Free Will: Philosophers and Neuroscientists in Conversation

Uri Maoz and Walter Sinnott-Armstrong (editors)


Oxford University Press

What is free will? Can it exist in a determined universe? How can we determine who, if anyone, possesses it? Philosophers have debated the extent of human free will for millennia. In recent decades neuroscientists have joined the fray with questions of their own. Which neural mechanisms could enable conscious control of action? What are intentional actions? Do contemporary developments in neuroscience rule out free will or, instead, illuminate how it works? Over the past few years, neuroscientists and philosophers have increasingly come to understand that both fields can make substantive contributions to the free-will debate, so working together is the best path forward to understanding whether, when, and how our choices might be free

This book contains thirty bidirectional exchanges between neuroscientists and philosophers that focus on the most critical questions in the neurophilosophy of free will.

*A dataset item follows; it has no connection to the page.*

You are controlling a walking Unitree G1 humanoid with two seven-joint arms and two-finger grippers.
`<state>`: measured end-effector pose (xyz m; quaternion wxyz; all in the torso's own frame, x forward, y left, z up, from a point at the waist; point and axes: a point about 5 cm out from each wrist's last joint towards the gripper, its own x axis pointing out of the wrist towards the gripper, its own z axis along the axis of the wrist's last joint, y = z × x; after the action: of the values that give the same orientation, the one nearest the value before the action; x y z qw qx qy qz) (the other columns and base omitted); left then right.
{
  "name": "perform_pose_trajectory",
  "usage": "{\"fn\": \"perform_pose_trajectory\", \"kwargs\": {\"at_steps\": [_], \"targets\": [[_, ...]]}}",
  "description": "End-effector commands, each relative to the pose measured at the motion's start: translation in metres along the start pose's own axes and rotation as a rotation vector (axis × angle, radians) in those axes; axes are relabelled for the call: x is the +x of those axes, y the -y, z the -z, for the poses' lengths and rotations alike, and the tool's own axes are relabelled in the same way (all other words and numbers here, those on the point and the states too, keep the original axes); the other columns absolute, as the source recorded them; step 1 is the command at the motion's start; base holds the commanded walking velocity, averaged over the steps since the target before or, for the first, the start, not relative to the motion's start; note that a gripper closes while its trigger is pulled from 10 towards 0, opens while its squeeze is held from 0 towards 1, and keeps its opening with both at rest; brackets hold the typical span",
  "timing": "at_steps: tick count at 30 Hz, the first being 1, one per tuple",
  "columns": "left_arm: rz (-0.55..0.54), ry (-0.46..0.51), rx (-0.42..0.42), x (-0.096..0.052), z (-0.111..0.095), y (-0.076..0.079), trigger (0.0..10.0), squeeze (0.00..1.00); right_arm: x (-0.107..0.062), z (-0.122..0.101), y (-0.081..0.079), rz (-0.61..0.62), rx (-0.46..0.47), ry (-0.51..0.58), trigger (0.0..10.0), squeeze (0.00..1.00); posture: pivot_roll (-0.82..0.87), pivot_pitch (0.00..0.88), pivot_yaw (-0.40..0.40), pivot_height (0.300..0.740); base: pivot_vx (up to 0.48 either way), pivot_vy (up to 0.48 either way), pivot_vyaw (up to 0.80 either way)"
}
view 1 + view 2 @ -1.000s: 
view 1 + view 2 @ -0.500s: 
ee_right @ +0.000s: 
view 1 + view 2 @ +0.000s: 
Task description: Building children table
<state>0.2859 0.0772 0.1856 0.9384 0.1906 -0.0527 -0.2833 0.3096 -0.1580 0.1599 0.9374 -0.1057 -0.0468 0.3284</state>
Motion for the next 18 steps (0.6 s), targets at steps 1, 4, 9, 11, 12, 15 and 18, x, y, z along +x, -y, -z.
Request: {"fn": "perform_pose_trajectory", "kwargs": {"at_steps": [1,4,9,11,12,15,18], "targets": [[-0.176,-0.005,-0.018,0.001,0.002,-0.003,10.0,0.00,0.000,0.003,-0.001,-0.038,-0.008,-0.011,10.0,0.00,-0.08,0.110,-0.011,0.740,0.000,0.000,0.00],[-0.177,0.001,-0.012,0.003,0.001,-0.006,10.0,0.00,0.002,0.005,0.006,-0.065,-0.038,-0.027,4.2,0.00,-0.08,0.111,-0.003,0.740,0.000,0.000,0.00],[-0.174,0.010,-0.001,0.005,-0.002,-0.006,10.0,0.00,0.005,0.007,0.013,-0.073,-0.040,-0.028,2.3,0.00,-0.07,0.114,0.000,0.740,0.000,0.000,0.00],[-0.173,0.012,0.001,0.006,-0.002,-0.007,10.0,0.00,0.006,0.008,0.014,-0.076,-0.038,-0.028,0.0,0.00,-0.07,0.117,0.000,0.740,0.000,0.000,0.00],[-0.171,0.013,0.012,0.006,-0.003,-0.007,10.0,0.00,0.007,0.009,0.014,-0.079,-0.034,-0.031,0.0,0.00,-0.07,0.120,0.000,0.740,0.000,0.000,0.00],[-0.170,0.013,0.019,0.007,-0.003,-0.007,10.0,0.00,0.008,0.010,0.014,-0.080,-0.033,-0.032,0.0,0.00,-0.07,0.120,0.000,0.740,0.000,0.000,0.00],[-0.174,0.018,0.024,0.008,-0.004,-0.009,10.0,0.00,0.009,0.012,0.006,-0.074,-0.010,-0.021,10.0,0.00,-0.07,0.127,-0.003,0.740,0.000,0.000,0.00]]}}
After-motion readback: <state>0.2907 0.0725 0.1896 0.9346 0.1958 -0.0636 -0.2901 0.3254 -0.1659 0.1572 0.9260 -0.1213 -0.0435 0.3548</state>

It mimics a lively, interdisciplinary conference, where experts answer questions and follow-up questions from the other field, helping each discipline to understand how the other thinks and works. Each chapter is concise and accessible to non-experts-free from disciplinary jargon and highly technical details-but also employs thorough and up-to-date research from experts in the field. The resulting collection should be useful to anyone who wants to get up to speed on the most fundamental issues in the rising field of the neurophilosophy of free will. It will interest experts from philosophy or neuroscience who want to learn about the other discipline, students in courses on a host of related topics, and lay readers who are fascinated by these profound issues.